Thursday, October 6, 2011

A Day in the Life of a Nurse



As a nurse, you can generally plan when you will work and for how long, but your day will be anything but routine. Be ready to think on your feet and be surprised!

But, once you get started, and you help your first patient make it through some hard times, it will all be worth it. If you thrive in an environment with lots of change and enjoy helping others, then nursing is for you!

A normal nursing shift is eight hours long. You may work the day shift, the evening shift, or the night shift. The misconception that you can relax during the night shift because your patients will all be asleep is just that, a misconception. Each shift will call on your energy to balance patients, paperwork, and priorities.

Your shift usually starts with a little history. You will talk to the nurse who had your patients during the previous shift. This is when you find out what to expect for the next eight hours. You will learn each patient's diagnosis, what medications each patient needs, what special care each patient requires, and who might come or go during your shift. You will also go over the doctor's reports for each patient.

You still have more to do before you see your patients. You need to set up treatment sheets for your patients. Record the history that the nurse told you, and include any other important information you picked up from the charts. This is a good time to look at the lab tests that have and will be run. You want to know what to expect, so when the unexpected happens, you won't get completely sidetracked.

Now it is time to see your patients.
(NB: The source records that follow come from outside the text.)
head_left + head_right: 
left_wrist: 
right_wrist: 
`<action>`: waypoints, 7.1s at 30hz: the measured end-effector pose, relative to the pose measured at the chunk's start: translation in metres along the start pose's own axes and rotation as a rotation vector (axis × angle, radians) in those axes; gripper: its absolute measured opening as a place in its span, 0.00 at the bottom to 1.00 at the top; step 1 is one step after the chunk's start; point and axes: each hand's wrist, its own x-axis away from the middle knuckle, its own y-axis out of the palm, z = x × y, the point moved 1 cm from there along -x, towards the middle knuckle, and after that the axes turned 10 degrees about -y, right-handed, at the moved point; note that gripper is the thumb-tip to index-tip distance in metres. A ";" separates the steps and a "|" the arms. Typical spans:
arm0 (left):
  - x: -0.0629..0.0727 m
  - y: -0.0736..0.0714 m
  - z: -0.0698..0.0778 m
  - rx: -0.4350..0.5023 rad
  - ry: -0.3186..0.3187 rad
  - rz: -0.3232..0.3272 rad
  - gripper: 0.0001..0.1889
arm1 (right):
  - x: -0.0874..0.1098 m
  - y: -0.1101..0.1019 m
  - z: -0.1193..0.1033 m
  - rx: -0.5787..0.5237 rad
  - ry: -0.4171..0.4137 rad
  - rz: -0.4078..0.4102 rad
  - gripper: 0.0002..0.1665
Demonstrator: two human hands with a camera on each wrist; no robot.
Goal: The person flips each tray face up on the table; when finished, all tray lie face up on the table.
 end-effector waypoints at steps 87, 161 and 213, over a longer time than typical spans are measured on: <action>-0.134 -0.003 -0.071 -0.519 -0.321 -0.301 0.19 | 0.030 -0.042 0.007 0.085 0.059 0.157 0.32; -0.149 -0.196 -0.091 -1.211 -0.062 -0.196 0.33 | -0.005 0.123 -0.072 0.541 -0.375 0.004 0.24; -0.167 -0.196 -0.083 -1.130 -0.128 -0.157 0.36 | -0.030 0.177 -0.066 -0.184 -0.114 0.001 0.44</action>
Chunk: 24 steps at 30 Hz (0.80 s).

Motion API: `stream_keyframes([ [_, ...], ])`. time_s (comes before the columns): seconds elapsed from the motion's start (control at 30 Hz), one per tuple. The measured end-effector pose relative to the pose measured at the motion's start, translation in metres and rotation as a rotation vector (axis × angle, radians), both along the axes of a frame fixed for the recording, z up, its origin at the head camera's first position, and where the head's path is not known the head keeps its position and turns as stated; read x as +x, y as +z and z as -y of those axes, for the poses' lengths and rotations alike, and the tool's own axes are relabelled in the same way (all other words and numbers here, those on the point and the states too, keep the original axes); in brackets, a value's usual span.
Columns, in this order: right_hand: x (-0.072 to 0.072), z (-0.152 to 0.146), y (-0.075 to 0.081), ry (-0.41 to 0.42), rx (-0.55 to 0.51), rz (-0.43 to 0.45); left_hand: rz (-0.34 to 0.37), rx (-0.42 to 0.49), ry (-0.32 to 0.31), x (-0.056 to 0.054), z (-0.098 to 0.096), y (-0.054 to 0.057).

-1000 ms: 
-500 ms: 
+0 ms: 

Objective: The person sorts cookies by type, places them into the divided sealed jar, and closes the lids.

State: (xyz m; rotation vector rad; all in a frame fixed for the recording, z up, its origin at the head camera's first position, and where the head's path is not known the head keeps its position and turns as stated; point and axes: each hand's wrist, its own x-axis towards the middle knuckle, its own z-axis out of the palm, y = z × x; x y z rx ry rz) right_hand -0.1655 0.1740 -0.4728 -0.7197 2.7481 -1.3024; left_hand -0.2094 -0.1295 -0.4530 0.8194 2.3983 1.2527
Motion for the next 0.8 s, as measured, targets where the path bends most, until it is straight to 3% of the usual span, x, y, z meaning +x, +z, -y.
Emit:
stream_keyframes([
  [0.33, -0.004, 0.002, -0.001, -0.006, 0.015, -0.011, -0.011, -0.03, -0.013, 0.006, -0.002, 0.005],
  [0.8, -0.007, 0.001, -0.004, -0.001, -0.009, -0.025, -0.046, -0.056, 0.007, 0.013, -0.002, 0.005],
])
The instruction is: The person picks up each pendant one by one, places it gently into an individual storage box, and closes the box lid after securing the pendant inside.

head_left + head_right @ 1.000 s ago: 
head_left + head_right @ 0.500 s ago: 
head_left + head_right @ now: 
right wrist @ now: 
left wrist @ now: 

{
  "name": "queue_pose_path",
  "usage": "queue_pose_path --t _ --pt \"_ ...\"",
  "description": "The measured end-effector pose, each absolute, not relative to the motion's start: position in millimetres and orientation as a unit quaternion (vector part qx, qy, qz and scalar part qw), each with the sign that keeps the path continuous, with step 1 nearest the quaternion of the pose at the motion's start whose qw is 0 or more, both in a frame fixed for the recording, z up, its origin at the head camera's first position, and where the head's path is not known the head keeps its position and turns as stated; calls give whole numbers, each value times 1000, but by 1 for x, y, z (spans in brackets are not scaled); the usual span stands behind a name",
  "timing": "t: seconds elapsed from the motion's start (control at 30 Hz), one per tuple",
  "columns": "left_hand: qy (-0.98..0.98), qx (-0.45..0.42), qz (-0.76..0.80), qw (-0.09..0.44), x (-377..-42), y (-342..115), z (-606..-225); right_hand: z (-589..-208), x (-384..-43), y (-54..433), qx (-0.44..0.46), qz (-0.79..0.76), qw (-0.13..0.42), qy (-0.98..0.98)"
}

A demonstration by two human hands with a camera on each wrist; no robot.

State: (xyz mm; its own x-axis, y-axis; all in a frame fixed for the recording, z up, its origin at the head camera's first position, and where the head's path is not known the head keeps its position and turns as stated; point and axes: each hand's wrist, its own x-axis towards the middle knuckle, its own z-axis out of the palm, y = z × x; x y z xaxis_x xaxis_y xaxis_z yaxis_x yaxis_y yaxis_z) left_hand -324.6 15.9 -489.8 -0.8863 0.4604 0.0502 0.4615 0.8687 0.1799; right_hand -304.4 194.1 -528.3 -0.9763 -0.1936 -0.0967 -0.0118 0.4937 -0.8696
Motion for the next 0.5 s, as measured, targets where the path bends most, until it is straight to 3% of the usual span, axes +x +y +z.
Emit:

At one major HMO, each nurse is given a balanced load of patients -- some patients with extra needs and some patients that need little help. Each shift, the needs of the patients are re-evaluated as their health changes. One nurse estimated that she gets 30 to 40 minutes with each patient. But, the timing is rarely ever that equal.

Nursing can be very stressful. But career nurses find that saving lives makes up for the stress. With people living longer than ever before, and new technology and medications found every day to treat diseases, you will have the opportunity to touch many lives each day. Once you learn how to balance the paperwork, the schedules, and the emotions from patients, doctors, and families, you can handle almost anything.